[SUPPLIED INFORMATION]
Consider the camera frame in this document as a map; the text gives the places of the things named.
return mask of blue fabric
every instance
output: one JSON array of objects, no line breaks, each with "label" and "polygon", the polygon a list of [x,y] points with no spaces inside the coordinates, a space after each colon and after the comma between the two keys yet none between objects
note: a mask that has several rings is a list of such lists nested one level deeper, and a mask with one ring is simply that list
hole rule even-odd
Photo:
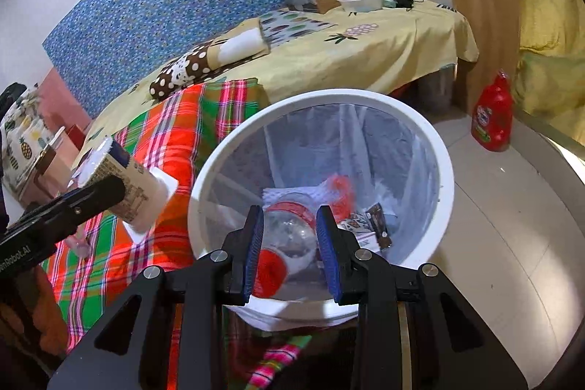
[{"label": "blue fabric", "polygon": [[91,117],[190,46],[283,0],[81,0],[43,42]]}]

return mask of brown polka dot fabric
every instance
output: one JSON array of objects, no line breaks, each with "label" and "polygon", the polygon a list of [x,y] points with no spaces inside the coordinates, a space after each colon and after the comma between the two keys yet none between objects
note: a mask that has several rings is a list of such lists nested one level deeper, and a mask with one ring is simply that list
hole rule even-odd
[{"label": "brown polka dot fabric", "polygon": [[207,61],[208,48],[212,40],[195,45],[178,59],[169,62],[150,84],[150,94],[156,100],[164,100],[174,91],[187,84],[203,83],[218,73]]},{"label": "brown polka dot fabric", "polygon": [[214,80],[217,77],[221,77],[221,75],[223,75],[224,73],[228,73],[230,70],[232,70],[233,68],[239,67],[240,65],[246,64],[248,62],[253,61],[254,57],[248,57],[248,58],[243,58],[242,60],[238,60],[237,62],[233,62],[233,64],[227,64],[227,65],[223,65],[223,67],[219,67],[217,70],[214,70],[212,72],[212,75],[207,77],[205,80],[200,81],[200,80],[192,80],[188,83],[185,83],[181,89],[187,88],[189,86],[192,86],[194,84],[198,84],[198,83],[205,83],[205,82],[210,82],[211,80]]}]

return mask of polka dot pillow
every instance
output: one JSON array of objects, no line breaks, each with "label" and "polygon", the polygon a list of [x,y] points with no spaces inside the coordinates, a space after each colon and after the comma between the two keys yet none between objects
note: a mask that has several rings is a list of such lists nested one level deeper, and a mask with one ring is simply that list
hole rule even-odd
[{"label": "polka dot pillow", "polygon": [[203,83],[245,59],[257,58],[269,51],[260,21],[257,18],[247,19],[225,34],[199,43],[167,63],[150,84],[150,94],[156,100],[164,100],[180,88]]},{"label": "polka dot pillow", "polygon": [[201,83],[212,77],[208,49],[212,41],[200,43],[179,58],[171,60],[150,84],[152,98],[164,100],[186,84]]}]

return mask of plaid blanket
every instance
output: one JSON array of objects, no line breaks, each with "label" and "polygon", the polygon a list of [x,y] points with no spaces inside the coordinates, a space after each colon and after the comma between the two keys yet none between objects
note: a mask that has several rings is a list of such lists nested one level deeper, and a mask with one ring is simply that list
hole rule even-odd
[{"label": "plaid blanket", "polygon": [[[134,244],[122,221],[105,212],[85,225],[91,248],[88,258],[79,259],[62,242],[45,261],[43,268],[69,327],[69,350],[145,267],[174,270],[193,263],[187,210],[195,178],[219,142],[259,110],[260,95],[256,79],[194,85],[115,134],[115,140],[138,162],[162,169],[177,178],[179,185],[142,243]],[[175,386],[179,323],[180,312],[173,334],[169,388]],[[303,346],[295,346],[295,351]]]}]

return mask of red detergent bottle
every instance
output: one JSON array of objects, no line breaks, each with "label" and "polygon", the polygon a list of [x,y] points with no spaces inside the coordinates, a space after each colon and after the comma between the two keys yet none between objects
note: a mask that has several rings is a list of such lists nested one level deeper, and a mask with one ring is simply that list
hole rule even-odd
[{"label": "red detergent bottle", "polygon": [[500,70],[482,91],[472,115],[472,136],[488,151],[504,151],[510,144],[512,105],[508,76]]}]
[/SUPPLIED INFORMATION]
◆ TASK BRIEF ◆
Copy each line above exactly, with no images.

◆ ANSWER BOX ◆
Consider the camera frame in this document as a map; the text gives the places of the things named.
return mask of blue fabric
every instance
output: one JSON array of objects, no line breaks, each with "label" and "polygon", the polygon a list of [x,y] points with no spaces inside the coordinates, a space after each colon and after the comma between the two keys yet none between objects
note: a mask that has several rings is a list of such lists nested one level deeper, and a mask with one ring is simply that list
hole rule even-odd
Photo:
[{"label": "blue fabric", "polygon": [[91,117],[190,46],[283,0],[81,0],[43,42]]}]

return mask of brown polka dot fabric
every instance
output: one JSON array of objects, no line breaks, each with "label" and "polygon", the polygon a list of [x,y] points with no spaces inside the coordinates, a space after each colon and after the comma between the two keys yet none between objects
note: a mask that has several rings is a list of such lists nested one level deeper, and a mask with one ring is simply that list
hole rule even-odd
[{"label": "brown polka dot fabric", "polygon": [[207,61],[208,48],[212,40],[195,45],[178,59],[169,62],[150,84],[150,94],[156,100],[164,100],[174,91],[187,84],[203,83],[218,73]]},{"label": "brown polka dot fabric", "polygon": [[214,80],[217,77],[221,77],[221,75],[223,75],[224,73],[228,73],[230,70],[232,70],[233,68],[239,67],[240,65],[246,64],[248,62],[253,61],[254,57],[248,57],[248,58],[243,58],[242,60],[238,60],[237,62],[233,62],[233,64],[227,64],[227,65],[223,65],[223,67],[219,67],[217,70],[214,70],[212,72],[212,75],[207,77],[205,80],[200,81],[200,80],[192,80],[188,83],[185,83],[181,89],[187,88],[189,86],[192,86],[194,84],[198,84],[198,83],[205,83],[205,82],[210,82],[211,80]]}]

return mask of polka dot pillow
every instance
output: one JSON array of objects, no line breaks, each with "label" and "polygon", the polygon a list of [x,y] points with no spaces inside the coordinates, a space after each colon and after the comma between the two keys yet none between objects
note: a mask that has several rings is a list of such lists nested one level deeper, and a mask with one ring is simply that list
hole rule even-odd
[{"label": "polka dot pillow", "polygon": [[203,83],[245,59],[257,58],[269,51],[260,21],[257,18],[247,19],[225,34],[199,43],[167,63],[150,84],[150,94],[156,100],[164,100],[180,88]]},{"label": "polka dot pillow", "polygon": [[201,83],[212,77],[208,49],[212,41],[200,43],[179,58],[171,60],[150,84],[152,98],[164,100],[186,84]]}]

return mask of plaid blanket
every instance
output: one JSON array of objects, no line breaks, each with "label" and "polygon", the polygon a list of [x,y] points with no spaces inside the coordinates, a space after each colon and after the comma between the two keys yet none between objects
note: a mask that has several rings is a list of such lists nested one level deeper, and a mask with one ring is simply that list
hole rule even-odd
[{"label": "plaid blanket", "polygon": [[[134,244],[122,221],[105,212],[85,225],[91,248],[88,258],[79,259],[62,242],[45,261],[43,268],[69,327],[69,350],[145,267],[174,270],[193,263],[187,210],[195,178],[219,142],[259,110],[260,95],[256,79],[194,85],[115,134],[115,140],[138,162],[162,169],[177,178],[179,185],[142,243]],[[175,386],[179,323],[180,312],[173,334],[169,388]],[[303,346],[295,346],[295,351]]]}]

return mask of red detergent bottle
every instance
output: one JSON array of objects, no line breaks, each with "label" and "polygon", the polygon a list of [x,y] points with no spaces inside the coordinates, a space after each colon and after the comma between the two keys yet none between objects
note: a mask that has several rings is a list of such lists nested one level deeper, and a mask with one ring is simply that list
hole rule even-odd
[{"label": "red detergent bottle", "polygon": [[500,70],[482,91],[472,115],[472,136],[488,151],[504,151],[510,144],[512,105],[508,76]]}]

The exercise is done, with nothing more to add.